PHILLIP SPEARS/GETTY IMAGES
Jennifer Carlson
Welcome to “Cleaning Compliance Forum.”
This column discusses scientific principles, strategies, and approaches associated with cleaning that are useful to practitioners in compliance and validation.
We intend this column to be a valuable resource for daily work applications. The
key objective for this column: Useful information.
The topic of cleaning is broad and complex. It involves many different industries and many different disciplines within the organization. Cleaning has applications to pharmaceutical and biotechnology products, medical devices, dietary
supplements, cosmetics, and so on—literally every product that is manufactured.
Cleaning involves personnel in formulation development, equipment design and
installation, processing development, analytical method development, manufacturing, testing, and the quality unit. The importance of cleaning is unquestioned.
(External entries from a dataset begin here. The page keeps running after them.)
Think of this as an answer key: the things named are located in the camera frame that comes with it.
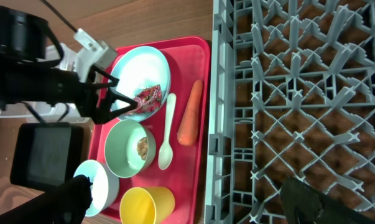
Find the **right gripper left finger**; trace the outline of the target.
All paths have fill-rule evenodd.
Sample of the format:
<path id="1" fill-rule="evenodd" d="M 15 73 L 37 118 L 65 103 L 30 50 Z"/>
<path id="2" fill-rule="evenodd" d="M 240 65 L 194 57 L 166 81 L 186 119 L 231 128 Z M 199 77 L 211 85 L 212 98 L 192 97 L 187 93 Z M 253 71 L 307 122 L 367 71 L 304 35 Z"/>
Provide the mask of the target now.
<path id="1" fill-rule="evenodd" d="M 68 182 L 0 215 L 0 224 L 81 223 L 89 209 L 91 180 L 78 175 Z"/>

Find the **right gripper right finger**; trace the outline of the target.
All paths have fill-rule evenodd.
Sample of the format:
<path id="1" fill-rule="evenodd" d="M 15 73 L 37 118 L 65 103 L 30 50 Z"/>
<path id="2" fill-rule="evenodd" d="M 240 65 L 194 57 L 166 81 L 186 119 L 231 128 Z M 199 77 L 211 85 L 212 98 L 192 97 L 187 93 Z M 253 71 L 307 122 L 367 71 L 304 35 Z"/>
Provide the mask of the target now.
<path id="1" fill-rule="evenodd" d="M 283 181 L 280 198 L 284 215 L 289 224 L 375 224 L 374 220 L 333 200 L 294 177 Z"/>

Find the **red snack wrapper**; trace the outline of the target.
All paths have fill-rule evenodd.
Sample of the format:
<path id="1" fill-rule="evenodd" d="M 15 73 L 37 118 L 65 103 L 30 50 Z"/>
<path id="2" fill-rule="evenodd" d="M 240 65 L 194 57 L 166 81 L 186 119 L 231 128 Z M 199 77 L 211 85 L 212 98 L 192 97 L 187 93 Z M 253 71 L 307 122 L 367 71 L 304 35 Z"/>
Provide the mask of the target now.
<path id="1" fill-rule="evenodd" d="M 134 97 L 137 102 L 137 108 L 127 112 L 127 114 L 150 113 L 160 108 L 162 102 L 162 91 L 160 85 L 143 89 Z"/>

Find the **light blue bowl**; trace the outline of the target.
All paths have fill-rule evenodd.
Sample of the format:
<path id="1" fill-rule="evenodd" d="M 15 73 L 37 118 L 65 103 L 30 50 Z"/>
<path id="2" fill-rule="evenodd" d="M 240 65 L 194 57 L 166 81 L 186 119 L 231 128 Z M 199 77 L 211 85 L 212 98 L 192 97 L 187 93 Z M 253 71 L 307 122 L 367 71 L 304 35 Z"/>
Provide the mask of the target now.
<path id="1" fill-rule="evenodd" d="M 108 208 L 116 200 L 119 192 L 119 178 L 109 167 L 96 160 L 82 162 L 74 173 L 74 177 L 84 175 L 92 183 L 90 187 L 92 202 L 86 210 L 86 217 L 93 217 Z"/>

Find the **green bowl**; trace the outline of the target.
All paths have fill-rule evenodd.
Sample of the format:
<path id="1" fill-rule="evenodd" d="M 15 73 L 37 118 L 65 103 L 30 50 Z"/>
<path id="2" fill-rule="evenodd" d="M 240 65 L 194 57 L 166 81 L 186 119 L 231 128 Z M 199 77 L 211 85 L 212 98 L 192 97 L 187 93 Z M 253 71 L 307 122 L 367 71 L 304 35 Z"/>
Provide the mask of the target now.
<path id="1" fill-rule="evenodd" d="M 137 143 L 148 138 L 148 153 L 145 161 L 137 153 Z M 120 178 L 130 178 L 147 169 L 157 152 L 153 134 L 140 123 L 123 120 L 115 124 L 106 138 L 104 158 L 110 171 Z"/>

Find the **brown food scrap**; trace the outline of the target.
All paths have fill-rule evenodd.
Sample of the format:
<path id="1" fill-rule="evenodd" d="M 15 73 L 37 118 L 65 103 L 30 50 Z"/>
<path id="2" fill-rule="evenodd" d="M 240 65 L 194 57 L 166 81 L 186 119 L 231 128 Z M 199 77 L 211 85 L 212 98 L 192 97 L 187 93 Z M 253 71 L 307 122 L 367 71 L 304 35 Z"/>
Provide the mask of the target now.
<path id="1" fill-rule="evenodd" d="M 140 139 L 137 143 L 137 153 L 143 161 L 145 161 L 147 158 L 148 149 L 148 138 L 144 137 Z"/>

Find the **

Cleaning and cleaning validation are often one of the first topics addressed in
regulatory audits. Understanding the basic principles of cleaning is fundamental
to daily manufacturing, problem investigations, corrective action and preventive
action, and other applications. In addition to the diversity of topics in cleaning,
its terminology may be esoteric, intimidating, and often unique to various groups
in the organization.
These considerations make discussion of cleaning compliance a challenging
task. This column addresses the various topics of cleaning with these considerations in mind. We intend to present cleaning topics in a clear and meaningful
way so that our readers in different industries and in different areas within the
organization will be able to understand and apply the principles discussed.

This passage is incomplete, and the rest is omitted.